→ **Data supplied**
*** Begin section ***

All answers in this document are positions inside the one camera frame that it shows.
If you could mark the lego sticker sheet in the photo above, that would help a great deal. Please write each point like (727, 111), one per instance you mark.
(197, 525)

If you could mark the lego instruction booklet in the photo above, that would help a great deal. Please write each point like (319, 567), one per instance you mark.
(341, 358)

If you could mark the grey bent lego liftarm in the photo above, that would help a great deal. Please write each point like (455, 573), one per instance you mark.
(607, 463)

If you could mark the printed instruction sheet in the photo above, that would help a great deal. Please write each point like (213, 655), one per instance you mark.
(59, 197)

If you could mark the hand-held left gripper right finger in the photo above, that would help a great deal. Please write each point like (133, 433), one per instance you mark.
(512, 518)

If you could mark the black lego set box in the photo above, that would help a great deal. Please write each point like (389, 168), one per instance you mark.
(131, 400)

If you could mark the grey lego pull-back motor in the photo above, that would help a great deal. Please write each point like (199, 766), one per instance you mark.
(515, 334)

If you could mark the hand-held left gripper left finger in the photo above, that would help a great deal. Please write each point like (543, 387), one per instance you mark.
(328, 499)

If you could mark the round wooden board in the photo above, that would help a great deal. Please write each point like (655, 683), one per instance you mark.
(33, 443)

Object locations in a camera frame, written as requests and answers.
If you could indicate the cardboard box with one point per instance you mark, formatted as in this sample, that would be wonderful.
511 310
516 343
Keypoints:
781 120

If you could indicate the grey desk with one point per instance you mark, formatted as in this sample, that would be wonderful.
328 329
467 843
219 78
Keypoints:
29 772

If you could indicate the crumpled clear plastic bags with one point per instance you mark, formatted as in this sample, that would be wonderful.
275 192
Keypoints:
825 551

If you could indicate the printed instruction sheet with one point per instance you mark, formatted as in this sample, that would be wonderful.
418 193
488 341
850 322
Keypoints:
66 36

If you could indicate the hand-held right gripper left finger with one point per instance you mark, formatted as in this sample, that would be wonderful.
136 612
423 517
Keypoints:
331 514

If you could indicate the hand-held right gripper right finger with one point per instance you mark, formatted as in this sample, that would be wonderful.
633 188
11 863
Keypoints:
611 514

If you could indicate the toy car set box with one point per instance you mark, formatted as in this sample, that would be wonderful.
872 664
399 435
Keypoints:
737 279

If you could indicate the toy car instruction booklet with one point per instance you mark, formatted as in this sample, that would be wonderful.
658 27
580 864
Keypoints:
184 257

*** End section ***

→ **What you are asked to do**
Report every line of the material above in which "answers" appears.

→ **Reply to the task**
All answers in this document are positions inside the one camera frame that it shows.
Object locations in a camera frame, written as requests and answers.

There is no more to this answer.